Analysis of SRAM-Based FPGA SEU Sensitivity to Combined EMI and TID-Imprinted Effects

This work proposes a novel methodology to evaluate SRAM-based FPGAs susceptibility with respect to Single-Event Upset (SEU) as a function of noise on VDD power pins, TotalIonizing Dose (TID) and TID-imprinted effect on BlockRAM cells. The proposed procedure is demonstrated for SEU measurements on a Xilinx Spartan 3E FPGA operating in an 8 MV Pelletron accelerator for the SEU test with heavy-ions, whereas TID was deposited by means of a Shimadzu XRD-7000 X-ray diffractometer. In order to observe the TID-induced imprint effect inside the BlockRAM cells, a second SEU test with neutrons was performed with Americium/Beryllium (241AmBe).

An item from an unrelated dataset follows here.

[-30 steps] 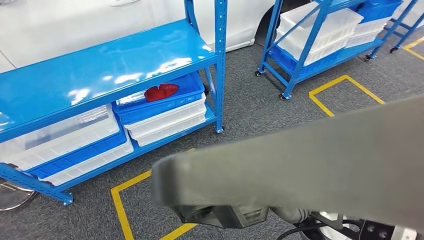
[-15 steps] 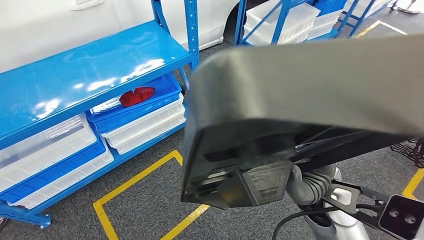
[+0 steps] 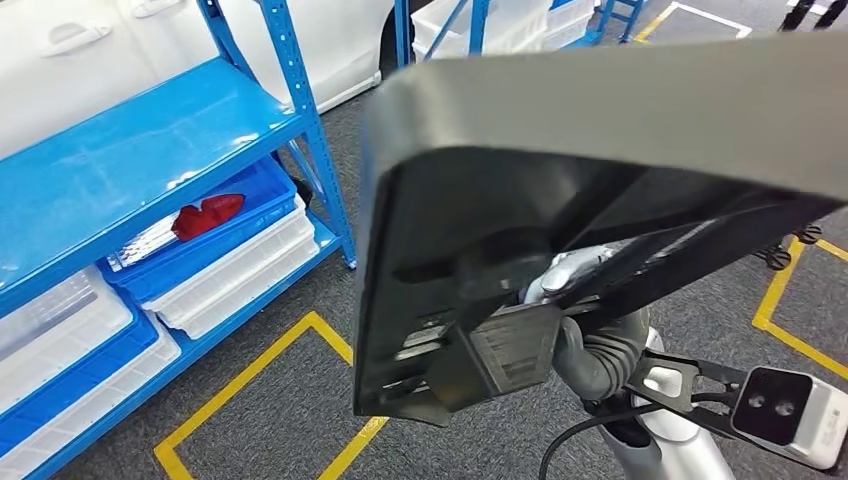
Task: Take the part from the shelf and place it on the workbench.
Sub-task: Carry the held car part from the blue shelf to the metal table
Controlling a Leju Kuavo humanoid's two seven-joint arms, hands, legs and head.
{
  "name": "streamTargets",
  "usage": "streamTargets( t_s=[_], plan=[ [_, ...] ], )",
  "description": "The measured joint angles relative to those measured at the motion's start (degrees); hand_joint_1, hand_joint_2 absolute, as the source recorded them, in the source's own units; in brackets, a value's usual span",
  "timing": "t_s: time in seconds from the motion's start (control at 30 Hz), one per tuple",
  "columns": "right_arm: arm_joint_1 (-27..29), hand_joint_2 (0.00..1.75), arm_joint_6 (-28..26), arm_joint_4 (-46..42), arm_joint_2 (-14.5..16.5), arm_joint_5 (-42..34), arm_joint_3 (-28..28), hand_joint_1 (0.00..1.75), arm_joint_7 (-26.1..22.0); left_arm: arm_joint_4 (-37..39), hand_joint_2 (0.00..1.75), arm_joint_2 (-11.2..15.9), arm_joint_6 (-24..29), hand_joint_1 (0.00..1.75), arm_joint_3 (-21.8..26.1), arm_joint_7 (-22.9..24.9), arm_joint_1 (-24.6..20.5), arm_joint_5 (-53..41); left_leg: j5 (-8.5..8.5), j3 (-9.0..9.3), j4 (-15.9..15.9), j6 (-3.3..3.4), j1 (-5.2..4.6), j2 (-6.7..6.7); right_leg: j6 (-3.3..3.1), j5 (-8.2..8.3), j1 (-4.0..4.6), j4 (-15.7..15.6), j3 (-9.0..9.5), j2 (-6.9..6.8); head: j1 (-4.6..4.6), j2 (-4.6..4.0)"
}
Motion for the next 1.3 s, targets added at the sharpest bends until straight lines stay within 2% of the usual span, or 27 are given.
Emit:
streamTargets(
  t_s=[0.03, 0.07, 0.1, 0.13, 0.2, 0.27, 0.33, 0.37, 0.4, 0.47, 0.53, 0.57, 0.6, 0.67, 0.73, 0.77, 0.83, 0.9, 0.93, 1.0, 1.03, 1.07, 1.1, 1.13, 1.2, 1.27, 1.3],
  plan=[
    [0.01, 1.75, 0.11, 0.49, 0.01, 0.04, 0.06, 1.75, 0.08, 0.0, 1.75, 0.04, 0.0, 0.0, 0.05, -0.07, 0.04, 0.02, -0.56, -1.36, 2.62, 0.04, -0.03, -0.25, -0.07, 0.02, 0.14, 0.05, -0.03, 0.74, -0.02, 0.0],
    [0.0, 1.75, 0.26, 0.95, 0.01, 0.08, 0.12, 1.75, 0.16, 0.0, 1.75, 0.07, 0.01, 0.0, 0.13, -0.11, 0.06, 0.04, 0.06, -1.72, 3.03, 0.15, -0.03, -0.36, -0.1, 0.04, 0.27, 0.12, -0.04, 1.48, -0.02, 0.0],
    [-0.02, 1.75, 0.43, 1.33, 0.02, 0.11, 0.17, 1.75, 0.25, 0.0, 1.75, 0.08, 0.01, 0.0, 0.21, -0.14, 0.04, 0.06, 1.81, -0.93, 0.95, 0.33, -0.03, -0.51, -0.1, 0.04, 0.37, 0.22, 0.0, 2.23, -0.01, 0.0],
    [-0.07, 1.75, 0.58, 1.67, 0.03, 0.14, 0.23, 1.75, 0.31, 0.0, 1.75, 0.11, 0.03, 0.0, 0.31, -0.15, 0.0, 0.07, 4.18, 0.74, -2.97, 0.59, -0.03, -1.06, -0.07, 0.02, 0.44, 0.34, 0.04, 2.96, -0.03, 0.0],
    [-0.2, 1.75, 0.78, 2.24, 0.07, 0.23, 0.34, 1.75, 0.49, 0.01, 1.75, 0.3, 0.13, 0.0, 0.49, -0.08, -0.01, 0.04, 7.33, 3.88, -10.49, 1.14, 0.04, -3.68, 0.21, 0.04, 0.47, 0.68, -0.18, 4.25, 0.06, 0.0],
    [-0.34, 1.75, 0.83, 2.68, 0.12, 0.46, 0.44, 1.75, 0.77, 0.01, 1.75, 0.45, 0.42, 0.0, 0.61, 0.35, -0.1, -0.01, 7.8, 4.88, -13.16, 1.44, -0.09, -5.23, 0.89, 0.25, 0.19, 0.84, -0.73, 5.4, 0.11, 0.0],
    [-0.42, 1.75, 0.83, 2.93, 0.14, 0.75, 0.47, 1.75, 1.07, 0.0, 1.75, 0.49, 0.71, 0.0, 0.74, 1.05, -0.29, -0.06, 8.15, 5.13, -13.7, 1.81, -0.14, -4.07, 1.67, 0.49, -0.06, 0.78, -1.07, 6.45, 0.08, 0.0],
    [-0.51, 1.75, 0.82, 3.01, 0.14, 0.86, 0.46, 1.75, 1.19, 0.0, 1.75, 0.51, 0.78, 0.0, 0.81, 1.32, -0.34, -0.08, 8.39, 5.32, -14.08, 2.13, -0.05, -3.34, 1.97, 0.16, 0.02, 1.24, -1.33, 5.91, 0.15, 0.0],
    [-0.67, 1.75, 0.81, 3.09, 0.14, 0.93, 0.46, 1.75, 1.29, 0.0, 1.75, 0.52, 0.8, 0.0, 0.87, 1.47, -0.31, -0.09, 8.6, 5.5, -14.47, 2.45, 0.06, -2.54, 2.24, -0.8, 0.12, 2.71, -2.08, 4.66, 0.3, 0.0],
    [-0.96, 1.75, 0.8, 3.31, 0.14, 0.97, 0.48, 1.75, 1.39, 0.0, 1.75, 0.52, 0.94, 0.0, 0.95, 1.71, -0.22, -0.09, 8.75, 5.65, -14.83, 2.85, 0.0, -1.05, 2.76, -4.21, 0.1, 9.1, -5.22, 1.25, 0.57, 0.0],
    [-1.01, 1.75, 0.83, 3.73, 0.15, 0.88, 0.54, 1.75, 1.43, 0.0, 1.75, 0.53, 1.39, 0.0, 1.07, 2.07, -0.09, 0.03, 8.64, 5.63, -14.79, 2.91, -0.15, 0.46, 3.24, -6.7, -0.34, 16.02, -8.63, -0.13, 0.64, 0.0],
    [-1.04, 1.75, 0.88, 4.03, 0.15, 0.73, 0.57, 1.75, 1.44, 0.0, 1.75, 0.53, 1.67, 0.0, 1.19, 2.27, -0.05, 0.21, 8.58, 5.64, -14.76, 2.87, -0.18, 1.19, 3.41, -6.53, -0.54, 17.01, -9.09, -0.38, 0.66, 0.0],
    [-1.17, 1.75, 0.97, 4.38, 0.16, 0.52, 0.6, 1.75, 1.44, 0.0, 1.75, 0.53, 1.96, 0.0, 1.33, 2.42, -0.04, 0.45, 8.49, 5.68, -14.7, 2.77, -0.18, 1.88, 3.52, -5.36, -0.71, 15.64, -8.35, -0.64, 0.66, 0.0],
    [-1.81, 1.75, 1.35, 5.12, 0.33, 0.1, 0.64, 1.75, 1.43, 0.0, 1.75, 0.53, 2.43, 0.0, 1.73, 2.65, -0.06, 0.99, 8.21, 5.82, -14.5, 2.43, -0.19, 3.04, 3.45, -1.95, -0.81, 7.71, -4.13, -2.14, 0.67, 0.0],
    [-2.63, 1.75, 1.77, 5.92, 0.68, -0.14, 0.68, 1.75, 1.34, 0.0, 1.75, 0.53, 2.7, 0.0, 2.19, 2.74, -0.02, 1.25, 7.85, 5.97, -14.31, 1.84, -0.4, 4.01, 2.77, -0.28, -0.41, 1.56, -0.92, -3.77, 0.61, 0.0],
    [-2.94, 1.75, 1.95, 6.43, 0.83, -0.2, 0.68, 1.75, 1.17, 0.0, 1.75, 0.53, 2.69, 0.0, 2.41, 2.72, 0.0, 1.28, 7.73, 6.07, -14.31, 1.5, -0.49, 4.43, 2.36, -0.3, -0.14, 0.53, -0.46, -4.08, 0.57, 0.0],
    [-3.25, 1.75, 2.25, 7.47, 1.0, -0.24, 0.68, 1.75, 0.7, 0.0, 1.75, 0.51, 2.44, 0.0, 2.67, 2.51, 0.06, 1.28, 7.54, 6.32, -14.4, 0.85, -0.48, 5.22, 1.66, -0.18, 0.08, 0.42, -0.46, -3.04, 0.57, 0.01],
    [-3.4, 1.75, 2.56, 8.13, 1.02, -0.16, 0.67, 1.75, 0.26, 0.0, 1.75, 0.46, 2.09, 0.0, 2.78, 2.21, 0.14, 1.27, 6.16, 5.87, -12.78, 0.35, -0.23, 3.87, 0.97, 0.07, -0.12, -0.02, -0.25, -2.02, 0.5, 0.01],
    [-3.49, 1.75, 2.67, 8.34, 1.05, -0.12, 0.68, 1.75, 0.1, 0.0, 1.75, 0.44, 1.96, 0.0, 2.82, 2.1, 0.25, 1.27, 4.61, 4.78, -10.23, 0.22, -0.1, 2.58, 0.63, 0.2, -0.23, -0.21, -0.14, -1.51, 0.36, 0.01],
    [-3.6, 1.75, 2.83, 8.76, 1.11, -0.09, 0.77, 1.75, -0.08, 0.0, 1.75, 0.42, 1.72, 0.0, 2.96, 1.98, 0.57, 1.28, 0.9, 1.14, -2.43, 0.12, 0.02, 0.28, 0.23, 0.23, -0.13, -0.25, -0.14, -0.43, 0.1, 0.01],
    [-3.59, 1.75, 2.88, 8.96, 1.13, -0.09, 0.81, 1.75, -0.1, 0.0, 1.75, 0.42, 1.55, 0.0, 3.04, 1.97, 0.75, 1.28, -0.13, -0.61, 0.97, 0.09, 0.03, -0.09, 0.18, 0.23, -0.06, -0.21, -0.14, 0.27, 0.01, 0.0],
    [-3.62, 1.75, 2.98, 9.16, 1.13, -0.09, 0.85, 1.75, -0.05, 0.0, 1.75, 0.38, 1.37, 0.0, 3.11, 1.97, 0.89, 1.28, -0.03, -1.59, 2.54, 0.08, 0.03, -0.25, 0.15, 0.22, 0.0, -0.13, -0.14, 1.02, -0.01, 0.0],
    [-3.71, 1.75, 3.12, 9.31, 1.13, -0.1, 0.9, 1.75, 0.07, 0.0, 1.75, 0.31, 1.14, 0.0, 3.15, 1.97, 0.97, 1.22, 1.18, -1.57, 1.9, 0.11, 0.06, -0.34, 0.17, 0.2, 0.02, -0.02, -0.12, 1.82, -0.01, 0.0],
    [-3.86, 1.75, 3.31, 9.41, 1.13, -0.14, 0.95, 1.75, 0.28, 0.0, 1.75, 0.22, 0.95, 0.0, 3.17, 1.97, 1.01, 1.09, 3.28, -0.57, -0.86, 0.17, 0.11, -0.59, 0.25, 0.15, 0.0, 0.15, -0.1, 2.6, -0.01, 0.0],
    [-4.33, 1.75, 3.79, 9.5, 1.13, -0.37, 1.03, 1.75, 0.78, 0.01, 1.75, 0.02, 0.75, 0.0, 3.15, 2.01, 1.01, 0.73, 7.09, 2.47, -8.57, 0.35, 0.4, -2.94, 0.66, -0.07, 0.0, 0.74, -0.32, 4.0, -0.04, 0.0],
    [-4.7, 1.75, 4.19, 9.53, 1.13, -0.74, 1.13, 1.75, 1.19, 0.03, 1.75, -0.22, 0.8, 0.0, 3.13, 2.0, 0.93, 0.5, 8.14, 3.99, -12.31, 0.67, 0.48, -5.06, 1.4, -0.11, -0.07, 1.22, -0.88, 5.24, -0.08, 0.01],
    [-4.79, 1.75, 4.39, 9.54, 1.12, -0.91, 1.15, 1.75, 1.32, 0.03, 1.75, -0.33, 0.91, 0.0, 3.13, 1.97, 0.85, 0.47, 7.99, 4.08, -12.46, 0.91, 0.35, -5.12, 1.82, 0.02, -0.14, 1.26, -1.14, 5.85, -0.09, 0.01]
  ],
)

The noise was injected into the power supply bus according to the IEC 61.000-4-29 standard and consisted of voltage dips with 16.67% and 25% of the FPGAs VDD at frequencies of 10 Hz and 5 kHz, respectively. At the end of the experiment, the combined SEU failure rate, given in error/bit.day, is calculated for the FPGAs BlockRAM cells. The combined failure rate is defined as the average SEU failure rate computed before and after exposition of the FPGA to the TID.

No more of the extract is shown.